What to work on
Search the entries for the word "camera" and return every line where it is found.

[Items listed in a dataset]
- Opening Delimiter -
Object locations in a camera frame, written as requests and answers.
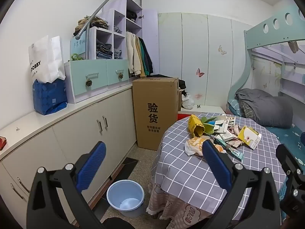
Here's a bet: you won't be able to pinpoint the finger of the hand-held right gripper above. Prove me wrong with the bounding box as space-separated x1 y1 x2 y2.
276 144 305 196

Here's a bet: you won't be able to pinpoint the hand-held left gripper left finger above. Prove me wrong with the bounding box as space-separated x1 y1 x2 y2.
27 141 112 229

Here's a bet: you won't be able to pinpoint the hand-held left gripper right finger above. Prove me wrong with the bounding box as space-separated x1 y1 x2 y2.
202 139 282 229

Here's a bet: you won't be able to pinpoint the green snack wrapper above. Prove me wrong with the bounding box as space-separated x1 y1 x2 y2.
227 147 244 162

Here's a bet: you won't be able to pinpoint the green plastic wrapper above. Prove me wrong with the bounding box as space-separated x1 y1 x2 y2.
201 116 221 135

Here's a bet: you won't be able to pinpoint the white green medicine box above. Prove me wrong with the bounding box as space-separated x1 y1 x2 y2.
216 116 236 134

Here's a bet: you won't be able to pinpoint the yellow white carton box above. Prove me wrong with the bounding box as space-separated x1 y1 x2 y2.
238 126 262 150

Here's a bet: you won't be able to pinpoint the yellow paper bag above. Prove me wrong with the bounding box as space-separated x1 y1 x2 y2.
188 114 206 136

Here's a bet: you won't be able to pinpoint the blue plastic bin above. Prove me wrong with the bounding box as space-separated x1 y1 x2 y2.
106 180 145 217

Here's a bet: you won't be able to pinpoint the teal bed sheet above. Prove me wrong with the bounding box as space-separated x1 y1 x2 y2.
267 124 305 172

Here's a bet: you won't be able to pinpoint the round table, checked cloth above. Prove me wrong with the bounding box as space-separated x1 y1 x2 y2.
152 114 287 210

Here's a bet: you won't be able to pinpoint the white low cabinet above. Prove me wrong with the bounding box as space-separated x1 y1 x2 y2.
0 83 139 229

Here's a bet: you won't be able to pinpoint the grey blanket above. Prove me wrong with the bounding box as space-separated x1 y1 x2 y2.
235 88 293 128

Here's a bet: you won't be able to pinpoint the white low platform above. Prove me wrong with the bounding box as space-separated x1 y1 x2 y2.
177 105 226 115

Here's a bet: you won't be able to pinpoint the blue plaid pillow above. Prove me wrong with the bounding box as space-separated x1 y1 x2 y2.
227 99 243 115

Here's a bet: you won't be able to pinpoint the pink cartoon table skirt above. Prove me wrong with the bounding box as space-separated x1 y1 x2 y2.
146 181 258 229

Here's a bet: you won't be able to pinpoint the grey checked pillow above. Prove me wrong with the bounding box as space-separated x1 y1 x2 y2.
239 100 255 118

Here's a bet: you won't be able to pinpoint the blue patterned bag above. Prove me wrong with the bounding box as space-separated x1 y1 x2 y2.
33 78 68 115

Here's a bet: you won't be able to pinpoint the teal drawer cabinet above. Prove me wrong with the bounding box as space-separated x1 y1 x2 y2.
64 59 130 104

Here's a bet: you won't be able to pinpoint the tall cardboard box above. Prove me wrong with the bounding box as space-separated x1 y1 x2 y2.
132 77 179 151

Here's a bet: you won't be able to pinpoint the brown hanging toy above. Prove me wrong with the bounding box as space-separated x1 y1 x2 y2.
287 40 299 53

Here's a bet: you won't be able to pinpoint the tan hanging jacket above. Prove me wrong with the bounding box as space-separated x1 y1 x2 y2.
136 37 146 77

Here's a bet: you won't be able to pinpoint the white paper bag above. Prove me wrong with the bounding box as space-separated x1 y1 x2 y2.
29 35 66 84

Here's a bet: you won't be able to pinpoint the folded dark jeans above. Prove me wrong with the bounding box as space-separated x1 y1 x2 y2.
96 43 112 59

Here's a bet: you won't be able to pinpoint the green hanging jacket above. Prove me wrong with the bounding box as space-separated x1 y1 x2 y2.
139 38 150 75

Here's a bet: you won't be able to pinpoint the cream hanging jacket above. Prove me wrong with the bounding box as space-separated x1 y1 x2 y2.
126 32 141 77

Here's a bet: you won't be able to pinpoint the pale blue sign board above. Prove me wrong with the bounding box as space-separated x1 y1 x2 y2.
70 35 86 60

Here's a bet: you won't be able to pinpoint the black hanging coat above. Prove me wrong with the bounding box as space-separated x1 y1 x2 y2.
143 40 154 74

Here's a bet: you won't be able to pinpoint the stepped cubby shelf with drawers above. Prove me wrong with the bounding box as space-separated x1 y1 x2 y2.
77 0 144 60

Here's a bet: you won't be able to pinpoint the white wardrobe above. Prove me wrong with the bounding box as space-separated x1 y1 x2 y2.
157 12 253 108

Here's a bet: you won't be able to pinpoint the teal bunk bed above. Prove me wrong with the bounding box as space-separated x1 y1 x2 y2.
226 3 305 172

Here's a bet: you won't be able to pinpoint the lilac cabinet door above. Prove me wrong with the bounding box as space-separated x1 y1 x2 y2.
142 8 159 75

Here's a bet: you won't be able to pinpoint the pile of brown clothes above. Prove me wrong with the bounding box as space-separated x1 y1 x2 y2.
73 15 109 36

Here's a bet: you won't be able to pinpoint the open wardrobe with clothes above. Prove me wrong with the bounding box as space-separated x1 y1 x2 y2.
89 0 143 60

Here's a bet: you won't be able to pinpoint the lilac wall shelf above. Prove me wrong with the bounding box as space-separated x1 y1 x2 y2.
279 43 305 98

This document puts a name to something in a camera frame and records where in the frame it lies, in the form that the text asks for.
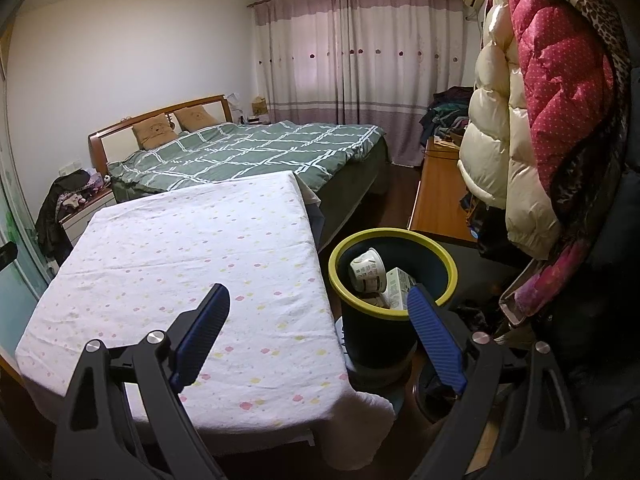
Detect green white packet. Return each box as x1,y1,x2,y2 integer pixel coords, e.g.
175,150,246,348
385,267,419,311

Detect cream paper cup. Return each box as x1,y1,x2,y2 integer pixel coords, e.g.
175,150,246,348
348,247,387,293

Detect white wooden nightstand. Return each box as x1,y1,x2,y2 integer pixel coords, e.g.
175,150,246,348
59,187,117,246

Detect brown bear pillow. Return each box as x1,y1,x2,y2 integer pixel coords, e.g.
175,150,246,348
131,114,178,150
173,106,221,131

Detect white spotted tablecloth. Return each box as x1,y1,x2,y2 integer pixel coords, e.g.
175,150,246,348
15,170,396,466

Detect green plaid duvet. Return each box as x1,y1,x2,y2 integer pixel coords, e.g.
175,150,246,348
107,121,388,193

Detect dark blue yellow-rimmed trash bin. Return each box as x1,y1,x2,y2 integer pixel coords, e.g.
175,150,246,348
327,228,458,386

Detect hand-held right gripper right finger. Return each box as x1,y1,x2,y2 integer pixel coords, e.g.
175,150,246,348
407,284,583,480

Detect red dotted padded jacket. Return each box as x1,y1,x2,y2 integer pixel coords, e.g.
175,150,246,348
500,0,621,321

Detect wooden desk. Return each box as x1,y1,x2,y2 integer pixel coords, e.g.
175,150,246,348
407,137,481,248

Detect pile of dark clothes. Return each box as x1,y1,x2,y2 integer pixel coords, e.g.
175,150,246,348
419,86,473,143

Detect wooden bed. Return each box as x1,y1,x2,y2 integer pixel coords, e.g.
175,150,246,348
87,94,392,251

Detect glass wardrobe sliding door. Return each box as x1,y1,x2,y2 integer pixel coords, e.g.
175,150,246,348
0,60,56,311

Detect pink white curtain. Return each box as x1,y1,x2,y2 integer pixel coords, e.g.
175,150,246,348
248,0,473,167

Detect cream puffer jacket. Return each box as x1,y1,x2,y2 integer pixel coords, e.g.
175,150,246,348
457,0,561,261

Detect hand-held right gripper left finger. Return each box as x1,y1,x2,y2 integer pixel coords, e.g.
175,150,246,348
52,284,231,480

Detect dark clothes on nightstand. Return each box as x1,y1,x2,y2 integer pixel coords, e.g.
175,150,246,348
35,170,108,266
- Closing Delimiter -
Problem solution
Object locations in a camera frame, written as requests and answers.
This document puts a name to something in a camera frame and records where in the frame it lies, in the form that the text asks for.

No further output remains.